You're right. These are things to concentrate on when I edit, not as I write. It is only distracting me from the first part of my dream-come-true: write a novel. The editing comes into the second part, publish a novel. Before I leave teenhood. Which is also stressful, because that gives me about a year and a half to write what looks to be a lengthy novel and edit it and find an agent and get a publisher and have them publish it all before I turn twenty. (self-publishing is for losers.)

Actually, if you'd like to read it, what I have written is online, although it's not what you think. It's a website run by HarperCollins, a very successful and well-known publishing house, and it's not like I'm giving them the rights to my book, either. It's also a socializing ground for teen writers from around the world (I've made quite a few friends from England and one from Cyprus, even), which is completely refreshing, to be read and critiqued by fellow wannabe professional writers.

Anywho, just click on this link (it will take you to the website) and click on the Read/View Project link on the side. Don't read the pitches, they make it sound lame and normal.

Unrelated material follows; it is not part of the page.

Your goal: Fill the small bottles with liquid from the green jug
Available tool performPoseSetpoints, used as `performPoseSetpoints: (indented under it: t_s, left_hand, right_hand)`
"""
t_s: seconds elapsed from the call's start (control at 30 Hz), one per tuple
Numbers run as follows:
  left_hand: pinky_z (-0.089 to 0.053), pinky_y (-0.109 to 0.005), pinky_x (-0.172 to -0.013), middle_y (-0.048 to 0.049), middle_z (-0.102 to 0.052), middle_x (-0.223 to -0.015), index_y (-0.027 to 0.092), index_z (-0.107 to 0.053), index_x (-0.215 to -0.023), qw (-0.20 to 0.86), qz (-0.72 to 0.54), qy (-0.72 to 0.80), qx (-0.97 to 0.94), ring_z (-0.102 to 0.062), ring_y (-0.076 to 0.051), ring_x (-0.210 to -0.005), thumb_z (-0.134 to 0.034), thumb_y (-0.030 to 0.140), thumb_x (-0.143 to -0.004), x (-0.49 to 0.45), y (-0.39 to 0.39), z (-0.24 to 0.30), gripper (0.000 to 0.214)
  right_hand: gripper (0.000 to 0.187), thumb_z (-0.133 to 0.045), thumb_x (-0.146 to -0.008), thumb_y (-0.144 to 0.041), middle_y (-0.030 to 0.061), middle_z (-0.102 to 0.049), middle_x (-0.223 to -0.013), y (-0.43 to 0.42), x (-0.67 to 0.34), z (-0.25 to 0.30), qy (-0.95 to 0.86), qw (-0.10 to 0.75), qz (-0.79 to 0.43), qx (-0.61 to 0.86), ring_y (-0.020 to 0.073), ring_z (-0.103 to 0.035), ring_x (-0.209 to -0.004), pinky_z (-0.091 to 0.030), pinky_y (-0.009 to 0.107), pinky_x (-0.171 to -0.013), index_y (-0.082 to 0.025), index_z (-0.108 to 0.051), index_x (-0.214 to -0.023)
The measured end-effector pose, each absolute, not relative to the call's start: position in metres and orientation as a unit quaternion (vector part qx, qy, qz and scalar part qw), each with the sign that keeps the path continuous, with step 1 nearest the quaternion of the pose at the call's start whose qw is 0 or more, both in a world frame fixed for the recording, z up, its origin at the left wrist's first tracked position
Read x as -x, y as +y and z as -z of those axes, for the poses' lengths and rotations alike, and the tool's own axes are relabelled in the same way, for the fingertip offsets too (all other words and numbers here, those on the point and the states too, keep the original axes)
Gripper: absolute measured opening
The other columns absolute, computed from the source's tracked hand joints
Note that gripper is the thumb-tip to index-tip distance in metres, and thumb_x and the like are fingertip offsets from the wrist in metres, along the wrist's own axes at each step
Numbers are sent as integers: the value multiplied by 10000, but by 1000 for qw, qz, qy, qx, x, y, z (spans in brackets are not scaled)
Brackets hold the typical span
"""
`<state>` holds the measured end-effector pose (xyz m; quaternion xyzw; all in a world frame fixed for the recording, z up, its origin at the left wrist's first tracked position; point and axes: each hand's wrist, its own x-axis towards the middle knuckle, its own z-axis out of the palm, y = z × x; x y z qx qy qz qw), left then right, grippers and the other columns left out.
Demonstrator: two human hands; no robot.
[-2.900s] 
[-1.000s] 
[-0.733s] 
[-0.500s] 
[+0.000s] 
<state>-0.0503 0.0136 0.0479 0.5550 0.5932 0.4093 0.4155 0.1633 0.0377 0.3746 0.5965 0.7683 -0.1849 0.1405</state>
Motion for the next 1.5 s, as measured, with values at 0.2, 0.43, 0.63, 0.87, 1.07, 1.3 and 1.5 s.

http://www.inkpop.com/projects/21672/okeanos/

And I don't need to tell you this, but be careful with it, OK? It's my child. I know more things about it than anyone else ever will. I'm not saying that you can't dislike it, in fact I need you to be truthful with me. I demand the respect I deserve, and as a blossoming writer this means that I need honest feedback. That is what you could do to please me the most, tell me why you dislike it and tell me why, because I can still fix it, if I deem it necessary. And do show it to your family, because I love them and trust them, and even friends if you'd like. But this is a piece of me, much like a secret, so don't... I dunno. Flash it around. Keep it close to the chest.

But I do want you to read it, and I do want you to share it if you so choose. And I do want you to print it out and correct every grammar mistake it contains, if that's what would make you happy, or I do want you to tell me that there are too many y/ie/ee endings in the names or that I use too many adjectives and toning it down would work wonders. Because these are things that I've been told and agree with and plan on changing during the editing process.

Alright, you can leave now.

1 comments:

Caroline said...

cait i'm right there with you. i thought my letter was lost in the mailllll! you know this, with all the ryan purwinning that we did. dang. i miss those time. super jealous that you're going to england but i'm sure you'll have a BLAST! can't wait to hear about it!